Bloomberg Law
Nov. 10, 2021, 3:07 PMUpdated: Nov. 15, 2021, 6:37 PM

Unions Test Vaccine Rule in Strategic Liberal Court Filings (3)

Ben Penn
Ben Penn
Reporter
Robert Iafolla
Robert Iafolla
Reporter

Unions have challenged the Biden administration’s Covid-19 vaccine-or-testing mandate for employers in six federal appeals courts—an apparent effort to support the emergency rule, not block it.

The union lawsuits were filed in three appeals courts that have a majority of Democratic-appointed judges and one with a partisan split, improving the chances a circuit panel will look favorably on the administration’s mandate.

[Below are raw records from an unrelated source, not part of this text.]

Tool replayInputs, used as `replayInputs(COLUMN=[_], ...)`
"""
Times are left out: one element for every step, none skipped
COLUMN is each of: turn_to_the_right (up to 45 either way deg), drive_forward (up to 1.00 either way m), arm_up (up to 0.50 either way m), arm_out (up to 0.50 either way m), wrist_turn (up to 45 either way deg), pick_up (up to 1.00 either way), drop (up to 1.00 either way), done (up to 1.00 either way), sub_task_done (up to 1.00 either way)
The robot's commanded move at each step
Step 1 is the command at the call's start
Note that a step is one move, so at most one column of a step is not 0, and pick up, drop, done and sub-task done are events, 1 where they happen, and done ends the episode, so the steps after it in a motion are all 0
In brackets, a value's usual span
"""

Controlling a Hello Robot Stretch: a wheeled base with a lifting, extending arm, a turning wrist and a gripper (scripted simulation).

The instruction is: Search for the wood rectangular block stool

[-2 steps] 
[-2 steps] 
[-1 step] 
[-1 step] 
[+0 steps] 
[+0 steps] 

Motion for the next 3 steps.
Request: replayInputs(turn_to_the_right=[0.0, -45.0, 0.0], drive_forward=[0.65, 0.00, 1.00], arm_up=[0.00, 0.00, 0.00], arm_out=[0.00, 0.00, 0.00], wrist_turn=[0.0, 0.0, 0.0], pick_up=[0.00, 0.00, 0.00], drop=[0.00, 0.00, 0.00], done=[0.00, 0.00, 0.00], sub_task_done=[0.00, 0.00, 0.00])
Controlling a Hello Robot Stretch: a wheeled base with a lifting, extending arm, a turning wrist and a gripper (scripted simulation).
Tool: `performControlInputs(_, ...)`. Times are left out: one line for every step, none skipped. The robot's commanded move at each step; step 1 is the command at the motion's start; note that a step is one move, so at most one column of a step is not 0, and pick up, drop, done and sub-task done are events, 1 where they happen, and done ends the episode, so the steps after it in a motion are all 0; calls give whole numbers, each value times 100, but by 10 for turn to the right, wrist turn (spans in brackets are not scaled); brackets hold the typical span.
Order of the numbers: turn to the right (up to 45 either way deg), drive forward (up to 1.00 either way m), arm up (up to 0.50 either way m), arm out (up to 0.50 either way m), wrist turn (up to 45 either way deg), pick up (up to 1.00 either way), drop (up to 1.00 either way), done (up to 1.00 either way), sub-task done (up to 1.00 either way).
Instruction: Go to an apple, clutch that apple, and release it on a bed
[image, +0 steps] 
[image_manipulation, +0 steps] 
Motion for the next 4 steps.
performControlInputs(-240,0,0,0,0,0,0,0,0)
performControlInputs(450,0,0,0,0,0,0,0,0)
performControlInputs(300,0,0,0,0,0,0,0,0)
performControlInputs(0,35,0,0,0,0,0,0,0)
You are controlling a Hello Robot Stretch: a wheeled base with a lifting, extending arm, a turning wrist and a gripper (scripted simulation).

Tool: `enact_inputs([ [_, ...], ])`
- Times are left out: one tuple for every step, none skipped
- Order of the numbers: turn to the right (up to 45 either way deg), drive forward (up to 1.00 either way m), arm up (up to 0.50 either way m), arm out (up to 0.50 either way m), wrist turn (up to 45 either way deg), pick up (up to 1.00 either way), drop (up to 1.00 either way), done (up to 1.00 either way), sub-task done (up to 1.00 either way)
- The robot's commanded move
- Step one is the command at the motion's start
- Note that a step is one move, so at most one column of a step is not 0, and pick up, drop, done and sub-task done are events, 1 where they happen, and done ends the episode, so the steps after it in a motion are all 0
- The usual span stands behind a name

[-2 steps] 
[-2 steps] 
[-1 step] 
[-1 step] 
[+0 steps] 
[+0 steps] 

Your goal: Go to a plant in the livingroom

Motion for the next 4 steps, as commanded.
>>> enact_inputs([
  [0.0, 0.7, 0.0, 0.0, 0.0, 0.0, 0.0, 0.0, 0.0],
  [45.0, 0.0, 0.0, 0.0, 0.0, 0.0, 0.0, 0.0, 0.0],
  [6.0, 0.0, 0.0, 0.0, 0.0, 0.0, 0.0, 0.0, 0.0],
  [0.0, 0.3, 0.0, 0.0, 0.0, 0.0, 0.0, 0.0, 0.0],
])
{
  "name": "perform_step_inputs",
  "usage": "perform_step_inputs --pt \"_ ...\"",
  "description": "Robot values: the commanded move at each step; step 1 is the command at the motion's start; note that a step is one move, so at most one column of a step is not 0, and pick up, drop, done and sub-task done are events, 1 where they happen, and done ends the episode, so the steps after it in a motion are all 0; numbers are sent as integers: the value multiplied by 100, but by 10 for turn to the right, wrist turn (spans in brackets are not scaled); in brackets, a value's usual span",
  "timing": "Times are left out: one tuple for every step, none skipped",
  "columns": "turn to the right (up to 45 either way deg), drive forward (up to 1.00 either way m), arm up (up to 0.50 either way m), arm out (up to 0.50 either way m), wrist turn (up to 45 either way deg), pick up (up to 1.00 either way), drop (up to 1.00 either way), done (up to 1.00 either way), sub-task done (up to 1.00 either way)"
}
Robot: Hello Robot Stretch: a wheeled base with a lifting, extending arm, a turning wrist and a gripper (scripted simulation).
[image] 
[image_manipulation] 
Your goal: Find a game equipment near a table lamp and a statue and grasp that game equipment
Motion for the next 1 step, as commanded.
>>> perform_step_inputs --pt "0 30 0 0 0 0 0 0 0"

New litigation was also filed in two circuits with Republican-appointed majorities.

Overall, the filings signal a strategy of adding liberal or split venues to the pool of circuit courts that will be considered in a lottery to determine which judicial panel will sort out the many challenges.

The Massachusetts Building Trades Council, the Service Employees International Union Local 32BJ, and the United Association of Union Plumbers and Pipefitters contested the rule in the First, Second, and Fourth circuits, respectively; all three have Democratic-appointed majorities.

The United Food and Commercial Workers International Union filed a petition for review in the D.C. Circuit, which is evenly divided between Democratic- and Republican-appointed judges.

The American Federation of Teachers’ Pennsylvania affiliate filed in the Third Circuit, which has a Republican majority. The National Association of Broadcast Employees and Technicians sued in the U.S. Court of Appeals for the Ninth Circuit, which has a one-judge GOP edge.

The Fifth Circuit in Louisiana temporarily froze the Occupational Safety and Health Administration’s rule on Nov. 6, but the wave of litigation continues to build toward the lottery process. That circuit panel extended the stay with a Nov. 12 decision slamming the OSHA regulation.

That lottery will initially determine which court has jurisdiction over a case that consolidates the raft of petitions filed since the emergency regulation was finalized last week. Petitions have now been filed in at least 11 circuits; six of those have majorities made up of judges appointed by Republican presidents, three are controlled by Democratic appointees, and two are split.

The Nov. 16 lottery will give each circuit that has received a petition a single entry no matter how many petitions were filed there.

Marc Perrone, president of United Food and Commercial Workers International Union, speaks during a U.S. Senate hearing in May 2020.
Photographer: Carlos Barria/Reuters/Bloomberg via Getty Images

The circuit that ultimately gets the consolidated case could play a crucial role in determining whether OSHA’s rule survives review, given the inevitable variance in how judges view the proper scope of administrative agency power and the need for vaccine mandates. Favorable circuit precedent also could make a difference in litigation.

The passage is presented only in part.